*Given data*.
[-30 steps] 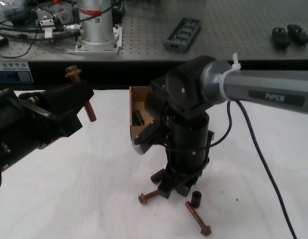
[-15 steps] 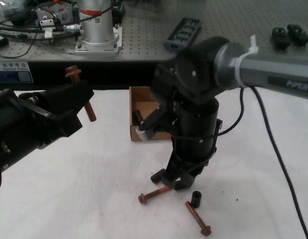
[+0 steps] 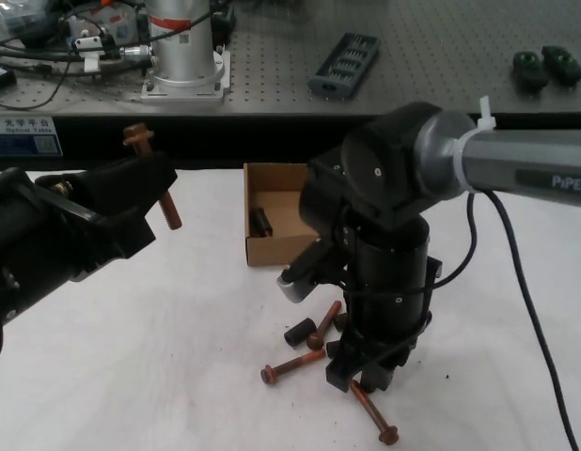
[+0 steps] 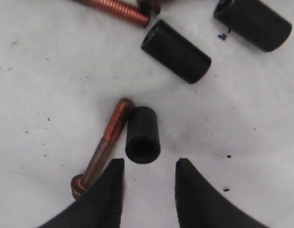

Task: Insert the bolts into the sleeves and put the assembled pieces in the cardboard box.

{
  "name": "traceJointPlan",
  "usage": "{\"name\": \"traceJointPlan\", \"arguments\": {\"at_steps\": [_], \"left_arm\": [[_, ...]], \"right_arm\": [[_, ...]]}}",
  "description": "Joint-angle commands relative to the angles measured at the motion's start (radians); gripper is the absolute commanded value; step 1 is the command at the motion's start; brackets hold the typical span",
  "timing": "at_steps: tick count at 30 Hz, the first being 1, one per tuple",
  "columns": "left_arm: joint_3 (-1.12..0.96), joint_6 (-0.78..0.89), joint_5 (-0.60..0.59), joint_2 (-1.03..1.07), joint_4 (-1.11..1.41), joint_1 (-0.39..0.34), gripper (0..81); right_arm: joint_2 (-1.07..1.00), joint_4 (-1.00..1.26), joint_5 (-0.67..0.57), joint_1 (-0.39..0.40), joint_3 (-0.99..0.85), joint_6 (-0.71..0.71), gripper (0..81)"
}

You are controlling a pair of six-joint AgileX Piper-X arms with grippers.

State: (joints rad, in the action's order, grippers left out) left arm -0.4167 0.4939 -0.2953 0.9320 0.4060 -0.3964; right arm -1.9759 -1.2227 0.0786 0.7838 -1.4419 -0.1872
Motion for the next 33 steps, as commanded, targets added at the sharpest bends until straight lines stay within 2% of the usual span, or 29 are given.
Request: {"name": "traceJointPlan", "arguments": {"at_steps": [1, 5, 23, 33], "left_arm": [[-0.004, 0.005, -0.003, -0.01, 0.015, 0.004, 0.6], [-0.004, 0.005, -0.003, -0.01, 0.015, 0.004, 0.6], [-0.004, 0.005, -0.003, -0.01, 0.015, 0.004, 0.6], [-0.004, 0.005, -0.003, -0.01, 0.015, 0.004, 0.6]], "right_arm": [[0.049, 0.024, -0.006, -0.01, 0.032, 0.008, 23.4], [0.055, 0.055, -0.008, -0.016, 0.076, 0.008, 18.8], [0.055, 0.232, -0.01, -0.016, 0.099, 0.008, 18.7], [0.055, 0.236, -0.041, -0.016, 0.099, 0.007, 18.7]]}}
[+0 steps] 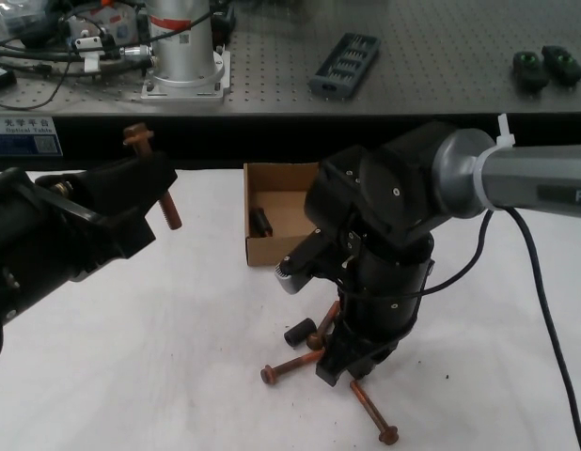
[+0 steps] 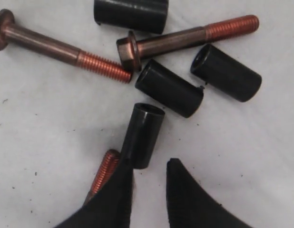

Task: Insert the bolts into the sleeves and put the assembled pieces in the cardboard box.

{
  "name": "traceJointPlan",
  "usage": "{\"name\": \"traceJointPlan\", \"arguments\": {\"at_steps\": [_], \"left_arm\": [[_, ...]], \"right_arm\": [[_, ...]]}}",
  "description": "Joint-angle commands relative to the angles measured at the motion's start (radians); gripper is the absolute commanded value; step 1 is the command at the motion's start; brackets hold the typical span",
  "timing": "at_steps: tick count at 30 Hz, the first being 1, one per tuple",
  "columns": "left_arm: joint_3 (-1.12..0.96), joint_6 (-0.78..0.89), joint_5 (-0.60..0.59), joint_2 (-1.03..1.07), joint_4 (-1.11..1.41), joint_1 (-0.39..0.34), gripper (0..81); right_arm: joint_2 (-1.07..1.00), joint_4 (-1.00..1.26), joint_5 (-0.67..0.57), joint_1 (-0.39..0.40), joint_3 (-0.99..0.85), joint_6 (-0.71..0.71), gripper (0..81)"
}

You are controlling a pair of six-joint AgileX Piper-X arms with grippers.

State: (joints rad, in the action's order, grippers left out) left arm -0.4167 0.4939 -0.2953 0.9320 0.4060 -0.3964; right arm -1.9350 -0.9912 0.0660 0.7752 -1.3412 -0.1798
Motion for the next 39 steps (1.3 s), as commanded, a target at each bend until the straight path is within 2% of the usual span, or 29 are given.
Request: {"name": "traceJointPlan", "arguments": {"at_steps": [1, 7, 12, 31, 39], "left_arm": [[-0.004, 0.005, -0.003, -0.01, 0.015, 0.004, 0.6], [-0.004, 0.005, -0.003, -0.01, 0.015, 0.004, 0.6], [-0.004, 0.005, -0.003, -0.01, 0.015, 0.004, 0.6], [-0.004, 0.005, -0.003, -0.01, 0.015, 0.004, 0.6], [-0.004, 0.005, -0.003, -0.01, 0.015, 0.004, 0.6]], "right_arm": [[0.011, 0.012, -0.038, -0.01, -0.001, -0.001, 18.7], [-0.016, 0.011, -0.059, -0.01, -0.001, 0.004, 19.2], [-0.019, 0.016, -0.059, -0.01, -0.001, 0.004, 23.6], [-0.085, 0.035, -0.08, -0.013, -0.001, 0.032, 23.2], [-0.093, 0.064, -0.08, -0.013, -0.001, 0.149, 23.2]]}}
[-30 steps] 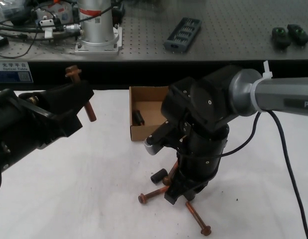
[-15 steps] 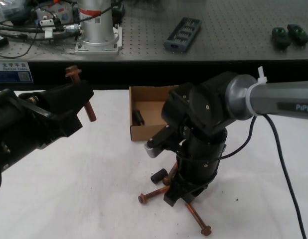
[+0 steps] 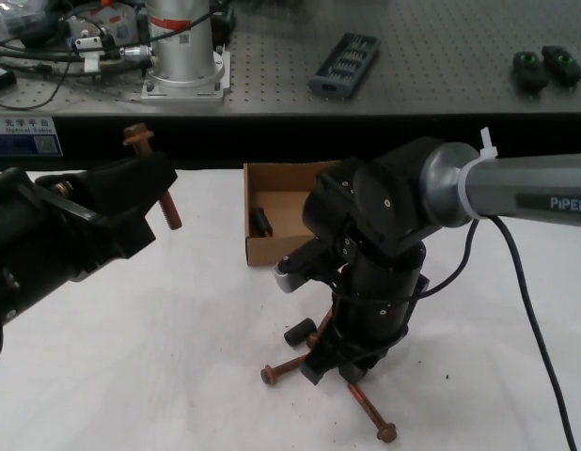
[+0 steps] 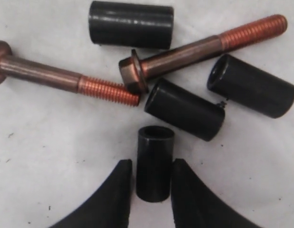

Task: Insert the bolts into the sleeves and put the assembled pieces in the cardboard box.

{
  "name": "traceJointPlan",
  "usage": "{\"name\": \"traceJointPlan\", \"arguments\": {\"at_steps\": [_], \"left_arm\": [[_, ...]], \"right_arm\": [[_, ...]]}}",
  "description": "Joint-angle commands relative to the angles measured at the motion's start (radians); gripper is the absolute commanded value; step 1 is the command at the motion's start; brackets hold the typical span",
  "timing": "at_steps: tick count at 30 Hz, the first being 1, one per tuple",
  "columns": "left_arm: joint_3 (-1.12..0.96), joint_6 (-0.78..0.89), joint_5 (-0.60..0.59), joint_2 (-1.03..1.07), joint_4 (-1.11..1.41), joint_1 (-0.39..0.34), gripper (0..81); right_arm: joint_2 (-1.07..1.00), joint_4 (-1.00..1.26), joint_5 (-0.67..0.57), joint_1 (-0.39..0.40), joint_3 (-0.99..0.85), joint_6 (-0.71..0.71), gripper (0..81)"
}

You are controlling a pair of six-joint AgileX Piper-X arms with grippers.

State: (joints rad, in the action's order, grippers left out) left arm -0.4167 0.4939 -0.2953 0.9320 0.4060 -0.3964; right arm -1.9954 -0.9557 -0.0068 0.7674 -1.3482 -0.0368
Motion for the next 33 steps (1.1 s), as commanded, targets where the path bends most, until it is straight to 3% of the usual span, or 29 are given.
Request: {"name": "traceJointPlan", "arguments": {"at_steps": [1, 33], "left_arm": [[-0.004, 0.005, -0.003, -0.01, 0.015, 0.004, 0.6], [-0.004, 0.005, -0.005, -0.01, 0.015, 0.004, 0.6]], "right_arm": [[-0.033, 0.028, -0.003, -0.005, 0.006, 0.017, 23.2], [-0.033, -0.01, 0.016, -0.014, 0.006, 0.067, 23.2]]}}
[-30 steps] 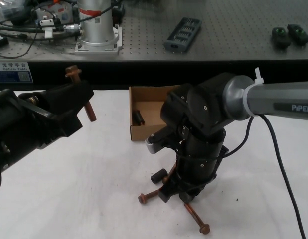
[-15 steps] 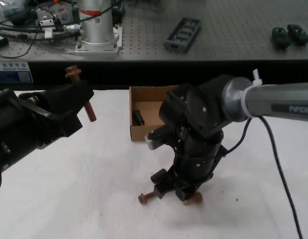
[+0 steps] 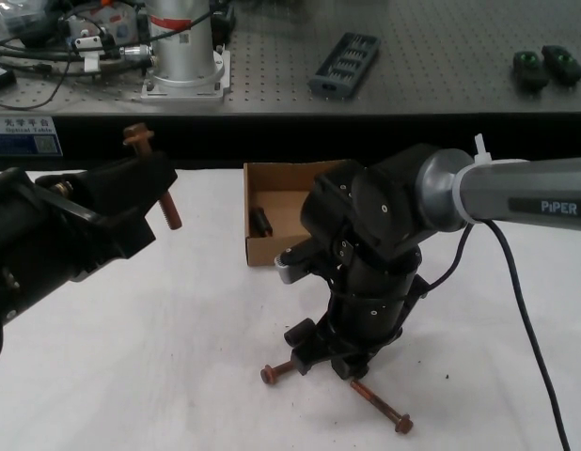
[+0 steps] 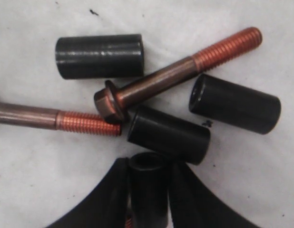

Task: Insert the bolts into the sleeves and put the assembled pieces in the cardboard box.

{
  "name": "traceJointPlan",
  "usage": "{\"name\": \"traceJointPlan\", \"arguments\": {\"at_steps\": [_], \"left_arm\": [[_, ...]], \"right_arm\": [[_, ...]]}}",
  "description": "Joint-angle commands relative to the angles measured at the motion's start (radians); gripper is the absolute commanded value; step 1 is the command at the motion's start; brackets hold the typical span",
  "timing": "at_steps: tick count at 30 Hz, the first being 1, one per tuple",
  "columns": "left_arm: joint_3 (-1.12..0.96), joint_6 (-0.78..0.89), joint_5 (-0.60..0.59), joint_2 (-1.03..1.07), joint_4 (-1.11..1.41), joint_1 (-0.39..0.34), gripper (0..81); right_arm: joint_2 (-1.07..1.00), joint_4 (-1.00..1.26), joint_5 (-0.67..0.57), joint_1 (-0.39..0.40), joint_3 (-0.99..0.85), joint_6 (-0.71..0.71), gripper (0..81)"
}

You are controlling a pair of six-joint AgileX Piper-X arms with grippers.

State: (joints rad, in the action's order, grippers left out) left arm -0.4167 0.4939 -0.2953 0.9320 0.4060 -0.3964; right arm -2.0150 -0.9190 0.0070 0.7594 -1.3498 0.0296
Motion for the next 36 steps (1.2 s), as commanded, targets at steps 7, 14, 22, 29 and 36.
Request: {"name": "traceJointPlan", "arguments": {"at_steps": [7, 14, 22, 29, 36], "left_arm": [[-0.004, 0.005, -0.005, -0.01, 0.015, 0.004, 0.6], [-0.004, 0.005, -0.005, -0.01, 0.015, 0.004, 0.6], [-0.004, 0.01, -0.005, -0.01, 0.015, 0.004, 0.6], [-0.004, 0.031, 0.001, -0.01, 0.015, 0.004, 0.6], [-0.004, 0.031, 0.014, 0.044, 0.015, 0.004, 0.6]], "right_arm": [[-0.013, -0.077, 0.006, -0.006, 0.007, 0.001, 22.5], [-0.013, -0.077, 0.006, -0.006, 0.007, 0.001, 5.3], [-0.008, -0.032, -0.034, -0.013, 0.007, -0.008, 1.1], [0.082, 0.101, -0.084, -0.05, 0.02, -0.008, 1.1], [0.27, 0.314, -0.188, -0.088, 0.207, 0.004, 1.1]]}}
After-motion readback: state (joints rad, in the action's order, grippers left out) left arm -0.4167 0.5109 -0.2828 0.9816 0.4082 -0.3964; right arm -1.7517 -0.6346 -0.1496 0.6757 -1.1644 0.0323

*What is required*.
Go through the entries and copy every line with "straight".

*Answer section*.
Motion for the next 33 steps, as commanded, targets added at the sharpest bends until straight lines stay within 2% of the usual span, or 29 are given.
Motion for the next 39 steps (1.3 s), as commanded, a target at each bend until the straight path is within 2% of the usual span, or 29 are given.
Motion for the next 33 steps (1.1 s), as commanded, targets where the path bends most, until it is straight to 3% of the usual span, or 29 are given.

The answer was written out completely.